Gov. Newsom Says Elderly and Disabled with More than $2,000 Could Lose Medi-Cal
Briefly

California Governor Gavin Newsom has proposed restricting Medi-Cal eligibility by reintroducing asset caps: $2,000 for individuals, $3,000 for couples. This change aims to address the state's $12 billion deficit and would save around $94 million this budget year. However, advocates argue this proposal severely impacts individuals with disabilities and the elderly, highlighting that living with such a low asset limit is impractical in California's high-cost environment. Cynde Soto, a quadriplegic, exemplifies these concerns, as her recent inheritance helps her cover necessary daily expenses that Medi-Cal does not, putting her essential care at risk.
"It's draconian - $2,000 is no safety net for people," said Kim Selfon, an attorney with Bet Tzedek, a legal services organization in Los Angeles.
Advocates say that it's almost impossible for someone to live with just $2,000 in assets in California.
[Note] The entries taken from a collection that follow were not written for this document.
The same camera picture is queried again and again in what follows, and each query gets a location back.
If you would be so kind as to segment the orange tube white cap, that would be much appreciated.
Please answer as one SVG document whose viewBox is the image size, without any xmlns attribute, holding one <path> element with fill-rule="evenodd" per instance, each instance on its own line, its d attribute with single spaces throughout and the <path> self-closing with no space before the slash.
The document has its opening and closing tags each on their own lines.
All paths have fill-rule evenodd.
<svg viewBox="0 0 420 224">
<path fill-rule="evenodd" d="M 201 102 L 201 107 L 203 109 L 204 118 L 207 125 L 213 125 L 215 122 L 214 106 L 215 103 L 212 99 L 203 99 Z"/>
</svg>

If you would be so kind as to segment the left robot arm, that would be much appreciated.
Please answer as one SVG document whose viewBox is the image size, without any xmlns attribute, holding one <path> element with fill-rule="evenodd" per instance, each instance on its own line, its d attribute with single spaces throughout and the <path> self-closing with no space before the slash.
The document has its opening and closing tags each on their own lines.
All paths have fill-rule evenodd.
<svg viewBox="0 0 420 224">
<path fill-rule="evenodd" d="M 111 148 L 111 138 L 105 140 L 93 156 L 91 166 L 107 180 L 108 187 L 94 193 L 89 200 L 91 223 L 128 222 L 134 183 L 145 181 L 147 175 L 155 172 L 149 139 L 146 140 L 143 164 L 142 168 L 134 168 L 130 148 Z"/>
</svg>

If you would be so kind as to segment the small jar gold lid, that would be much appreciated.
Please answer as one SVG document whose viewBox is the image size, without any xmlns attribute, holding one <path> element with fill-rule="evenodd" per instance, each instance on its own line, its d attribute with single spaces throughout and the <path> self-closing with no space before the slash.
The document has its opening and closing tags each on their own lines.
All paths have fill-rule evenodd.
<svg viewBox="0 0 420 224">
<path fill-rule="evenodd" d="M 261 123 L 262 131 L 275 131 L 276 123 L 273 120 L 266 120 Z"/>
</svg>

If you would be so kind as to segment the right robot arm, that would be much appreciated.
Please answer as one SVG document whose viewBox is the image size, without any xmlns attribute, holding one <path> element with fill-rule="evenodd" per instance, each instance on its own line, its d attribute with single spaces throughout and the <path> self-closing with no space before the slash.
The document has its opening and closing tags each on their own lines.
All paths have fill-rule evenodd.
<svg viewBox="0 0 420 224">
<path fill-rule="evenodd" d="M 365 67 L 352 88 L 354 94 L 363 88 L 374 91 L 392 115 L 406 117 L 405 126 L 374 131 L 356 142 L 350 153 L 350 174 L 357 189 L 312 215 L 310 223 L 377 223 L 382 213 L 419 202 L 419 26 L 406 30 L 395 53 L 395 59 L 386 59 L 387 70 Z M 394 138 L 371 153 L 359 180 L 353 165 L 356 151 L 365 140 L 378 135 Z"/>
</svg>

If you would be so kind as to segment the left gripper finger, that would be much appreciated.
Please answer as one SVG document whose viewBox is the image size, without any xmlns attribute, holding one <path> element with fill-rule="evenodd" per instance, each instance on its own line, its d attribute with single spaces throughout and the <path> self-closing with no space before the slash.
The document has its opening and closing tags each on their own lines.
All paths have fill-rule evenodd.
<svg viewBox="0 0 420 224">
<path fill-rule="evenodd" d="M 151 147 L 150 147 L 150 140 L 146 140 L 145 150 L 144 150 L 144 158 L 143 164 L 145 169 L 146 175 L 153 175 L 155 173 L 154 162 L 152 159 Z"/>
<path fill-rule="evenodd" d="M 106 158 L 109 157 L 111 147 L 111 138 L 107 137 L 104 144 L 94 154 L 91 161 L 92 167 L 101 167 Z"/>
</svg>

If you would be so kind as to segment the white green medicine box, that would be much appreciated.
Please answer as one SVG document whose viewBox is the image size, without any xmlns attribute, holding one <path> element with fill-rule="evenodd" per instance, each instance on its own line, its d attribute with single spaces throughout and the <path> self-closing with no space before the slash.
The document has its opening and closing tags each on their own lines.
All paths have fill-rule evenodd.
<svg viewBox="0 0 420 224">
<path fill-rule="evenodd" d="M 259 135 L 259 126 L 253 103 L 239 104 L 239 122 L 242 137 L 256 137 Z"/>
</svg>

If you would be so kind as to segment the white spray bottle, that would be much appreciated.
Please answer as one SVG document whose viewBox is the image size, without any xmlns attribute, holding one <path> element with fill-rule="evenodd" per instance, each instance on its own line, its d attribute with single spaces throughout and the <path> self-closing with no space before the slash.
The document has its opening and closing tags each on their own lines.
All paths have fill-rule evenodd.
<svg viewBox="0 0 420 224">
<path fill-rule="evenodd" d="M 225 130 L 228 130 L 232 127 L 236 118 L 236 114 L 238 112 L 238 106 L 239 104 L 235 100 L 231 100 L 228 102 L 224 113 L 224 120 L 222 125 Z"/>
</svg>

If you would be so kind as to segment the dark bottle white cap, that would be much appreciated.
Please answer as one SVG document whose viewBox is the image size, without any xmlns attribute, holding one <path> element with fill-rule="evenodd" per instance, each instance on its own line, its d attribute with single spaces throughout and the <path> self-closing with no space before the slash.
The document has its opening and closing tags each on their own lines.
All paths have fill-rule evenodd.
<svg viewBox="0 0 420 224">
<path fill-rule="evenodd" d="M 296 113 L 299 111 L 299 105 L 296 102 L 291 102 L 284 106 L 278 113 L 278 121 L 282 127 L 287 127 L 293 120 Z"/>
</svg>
Rent often exceeds that amount, and medical expenses not covered by insurance quickly add up.
Newsom has proposed restoring a $2,000 limit on an individual's assets - including savings accounts and property other than a home and a car - to qualify for Medi-Cal.
For Soto, a Medi-Cal limit on assets would mean she would either lose the caretakers who help her bathe and eat or have to spend all of the money except for $2,000.